> [EXERCISE BRIEF]: Scan the listing below for the word "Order" and copy every line where it occurs.

> [INFORMATION]:

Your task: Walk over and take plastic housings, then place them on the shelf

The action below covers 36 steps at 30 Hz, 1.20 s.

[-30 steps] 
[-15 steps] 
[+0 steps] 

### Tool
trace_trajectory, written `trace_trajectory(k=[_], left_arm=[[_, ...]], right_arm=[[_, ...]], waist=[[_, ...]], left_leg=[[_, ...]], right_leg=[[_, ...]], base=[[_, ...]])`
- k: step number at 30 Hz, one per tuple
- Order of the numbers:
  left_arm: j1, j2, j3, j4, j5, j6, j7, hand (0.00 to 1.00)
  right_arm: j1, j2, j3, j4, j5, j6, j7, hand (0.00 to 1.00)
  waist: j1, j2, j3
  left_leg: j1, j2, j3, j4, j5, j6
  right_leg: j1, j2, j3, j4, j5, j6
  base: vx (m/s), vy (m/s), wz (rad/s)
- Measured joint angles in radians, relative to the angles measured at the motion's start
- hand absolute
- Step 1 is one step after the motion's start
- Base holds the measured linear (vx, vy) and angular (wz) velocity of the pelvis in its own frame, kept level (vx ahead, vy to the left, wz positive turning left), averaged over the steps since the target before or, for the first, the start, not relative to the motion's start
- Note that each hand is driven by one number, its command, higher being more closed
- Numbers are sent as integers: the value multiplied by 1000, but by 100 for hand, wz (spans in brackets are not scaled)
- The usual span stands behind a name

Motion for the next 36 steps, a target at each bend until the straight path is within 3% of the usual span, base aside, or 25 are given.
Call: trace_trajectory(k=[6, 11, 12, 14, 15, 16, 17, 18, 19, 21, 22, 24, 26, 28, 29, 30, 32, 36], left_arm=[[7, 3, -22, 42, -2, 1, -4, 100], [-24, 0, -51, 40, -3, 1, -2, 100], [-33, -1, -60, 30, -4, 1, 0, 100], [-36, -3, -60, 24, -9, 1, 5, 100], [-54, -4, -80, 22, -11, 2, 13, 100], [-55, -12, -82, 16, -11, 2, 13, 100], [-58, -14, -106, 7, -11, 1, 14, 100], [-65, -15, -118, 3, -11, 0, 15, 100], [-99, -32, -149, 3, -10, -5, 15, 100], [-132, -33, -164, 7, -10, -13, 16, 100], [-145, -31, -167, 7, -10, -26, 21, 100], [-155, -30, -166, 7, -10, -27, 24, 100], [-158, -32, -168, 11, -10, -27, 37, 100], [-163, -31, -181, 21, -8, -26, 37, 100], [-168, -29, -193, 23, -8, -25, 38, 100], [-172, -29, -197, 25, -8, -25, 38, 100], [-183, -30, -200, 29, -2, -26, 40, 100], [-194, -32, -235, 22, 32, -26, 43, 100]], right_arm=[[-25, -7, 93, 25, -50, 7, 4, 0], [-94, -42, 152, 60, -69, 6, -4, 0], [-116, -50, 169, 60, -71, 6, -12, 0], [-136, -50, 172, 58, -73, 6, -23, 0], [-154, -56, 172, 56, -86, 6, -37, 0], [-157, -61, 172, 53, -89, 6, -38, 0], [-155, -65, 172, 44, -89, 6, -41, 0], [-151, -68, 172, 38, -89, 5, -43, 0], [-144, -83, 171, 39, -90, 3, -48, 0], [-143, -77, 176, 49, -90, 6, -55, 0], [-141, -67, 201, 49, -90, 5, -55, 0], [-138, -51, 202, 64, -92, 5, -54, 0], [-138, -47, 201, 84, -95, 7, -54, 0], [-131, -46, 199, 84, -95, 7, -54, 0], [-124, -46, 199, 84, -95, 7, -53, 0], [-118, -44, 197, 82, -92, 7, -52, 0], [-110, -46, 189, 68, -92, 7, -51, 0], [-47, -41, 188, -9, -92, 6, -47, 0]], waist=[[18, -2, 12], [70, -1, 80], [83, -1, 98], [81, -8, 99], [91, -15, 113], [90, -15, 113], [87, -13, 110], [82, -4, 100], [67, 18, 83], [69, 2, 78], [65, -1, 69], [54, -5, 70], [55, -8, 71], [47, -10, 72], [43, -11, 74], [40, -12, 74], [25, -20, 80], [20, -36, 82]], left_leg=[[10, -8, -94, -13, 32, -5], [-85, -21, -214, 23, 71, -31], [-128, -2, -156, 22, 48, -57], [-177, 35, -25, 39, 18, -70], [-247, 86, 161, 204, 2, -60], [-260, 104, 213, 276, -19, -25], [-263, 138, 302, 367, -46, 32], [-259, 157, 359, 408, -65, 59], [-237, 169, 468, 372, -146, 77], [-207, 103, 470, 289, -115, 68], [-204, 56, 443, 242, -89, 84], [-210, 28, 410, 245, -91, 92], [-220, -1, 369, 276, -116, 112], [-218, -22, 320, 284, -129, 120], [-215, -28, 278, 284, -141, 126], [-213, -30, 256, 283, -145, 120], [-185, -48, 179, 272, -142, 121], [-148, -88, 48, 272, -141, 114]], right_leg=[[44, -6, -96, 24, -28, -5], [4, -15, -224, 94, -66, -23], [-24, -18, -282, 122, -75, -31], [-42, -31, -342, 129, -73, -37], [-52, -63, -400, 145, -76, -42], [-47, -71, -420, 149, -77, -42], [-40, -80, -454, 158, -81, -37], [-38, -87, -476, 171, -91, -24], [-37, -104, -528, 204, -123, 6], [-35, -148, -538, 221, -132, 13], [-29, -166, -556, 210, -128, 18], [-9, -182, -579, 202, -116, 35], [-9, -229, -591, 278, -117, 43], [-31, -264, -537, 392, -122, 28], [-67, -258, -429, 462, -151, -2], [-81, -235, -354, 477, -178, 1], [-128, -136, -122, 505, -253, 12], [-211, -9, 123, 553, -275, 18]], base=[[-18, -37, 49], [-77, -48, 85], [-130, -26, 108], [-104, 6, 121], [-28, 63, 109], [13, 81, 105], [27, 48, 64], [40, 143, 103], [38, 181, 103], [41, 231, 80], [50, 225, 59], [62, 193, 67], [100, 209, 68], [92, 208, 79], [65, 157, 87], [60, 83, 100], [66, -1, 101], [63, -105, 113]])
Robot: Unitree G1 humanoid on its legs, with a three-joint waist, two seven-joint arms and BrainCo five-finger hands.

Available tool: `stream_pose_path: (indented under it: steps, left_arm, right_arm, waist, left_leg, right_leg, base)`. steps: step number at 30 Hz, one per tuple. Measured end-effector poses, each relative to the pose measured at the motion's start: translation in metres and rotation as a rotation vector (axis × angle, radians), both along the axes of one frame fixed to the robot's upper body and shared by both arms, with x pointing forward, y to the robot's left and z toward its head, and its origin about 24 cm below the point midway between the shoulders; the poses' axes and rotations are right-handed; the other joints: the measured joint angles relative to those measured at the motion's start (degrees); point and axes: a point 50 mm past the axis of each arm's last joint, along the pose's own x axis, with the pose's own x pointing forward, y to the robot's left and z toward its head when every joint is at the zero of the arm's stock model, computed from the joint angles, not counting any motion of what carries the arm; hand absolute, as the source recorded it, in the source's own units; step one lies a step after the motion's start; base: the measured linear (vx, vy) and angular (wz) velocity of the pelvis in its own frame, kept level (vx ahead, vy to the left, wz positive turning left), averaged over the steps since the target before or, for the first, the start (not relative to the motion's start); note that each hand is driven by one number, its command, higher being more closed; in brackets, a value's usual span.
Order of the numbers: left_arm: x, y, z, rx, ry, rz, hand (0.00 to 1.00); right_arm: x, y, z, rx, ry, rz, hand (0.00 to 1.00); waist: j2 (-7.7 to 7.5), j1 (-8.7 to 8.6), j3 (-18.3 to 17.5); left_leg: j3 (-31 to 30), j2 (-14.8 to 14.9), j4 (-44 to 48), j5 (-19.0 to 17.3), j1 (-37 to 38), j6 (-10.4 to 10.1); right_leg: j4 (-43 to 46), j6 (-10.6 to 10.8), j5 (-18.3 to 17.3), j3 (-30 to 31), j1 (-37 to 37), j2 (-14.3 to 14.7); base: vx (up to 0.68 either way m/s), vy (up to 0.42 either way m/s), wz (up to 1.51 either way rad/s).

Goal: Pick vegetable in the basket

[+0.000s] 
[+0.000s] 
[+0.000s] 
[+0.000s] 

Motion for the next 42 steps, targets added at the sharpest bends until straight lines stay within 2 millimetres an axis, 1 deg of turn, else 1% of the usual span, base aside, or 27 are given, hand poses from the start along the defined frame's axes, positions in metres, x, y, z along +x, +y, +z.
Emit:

> [WRITTEN ANSWER]:
- Order of the numbers:
Order of the numbers: left_arm: x, y, z, rx, ry, rz, hand (0.00 to 1.00); right_arm: x, y, z, rx, ry, rz, hand (0.00 to 1.00); waist: j2 (-7.7 to 7.5), j1 (-8.7 to 8.6), j3 (-18.3 to 17.5); left_leg: j3 (-31 to 30), j2 (-14.8 to 14.9), j4 (-44 to 48), j5 (-19.0 to 17.3), j1 (-37 to 38), j6 (-10.4 to 10.1); right_leg: j4 (-43 to 46), j6 (-10.6 to 10.8), j5 (-18.3 to 17.3), j3 (-30 to 31), j1 (-37 to 37), j2 (-14.3 to 14.7); base: vx (up to 0.68 either way m/s), vy (up to 0.42 either way m/s), wz (up to 1.51 either way rad/s).

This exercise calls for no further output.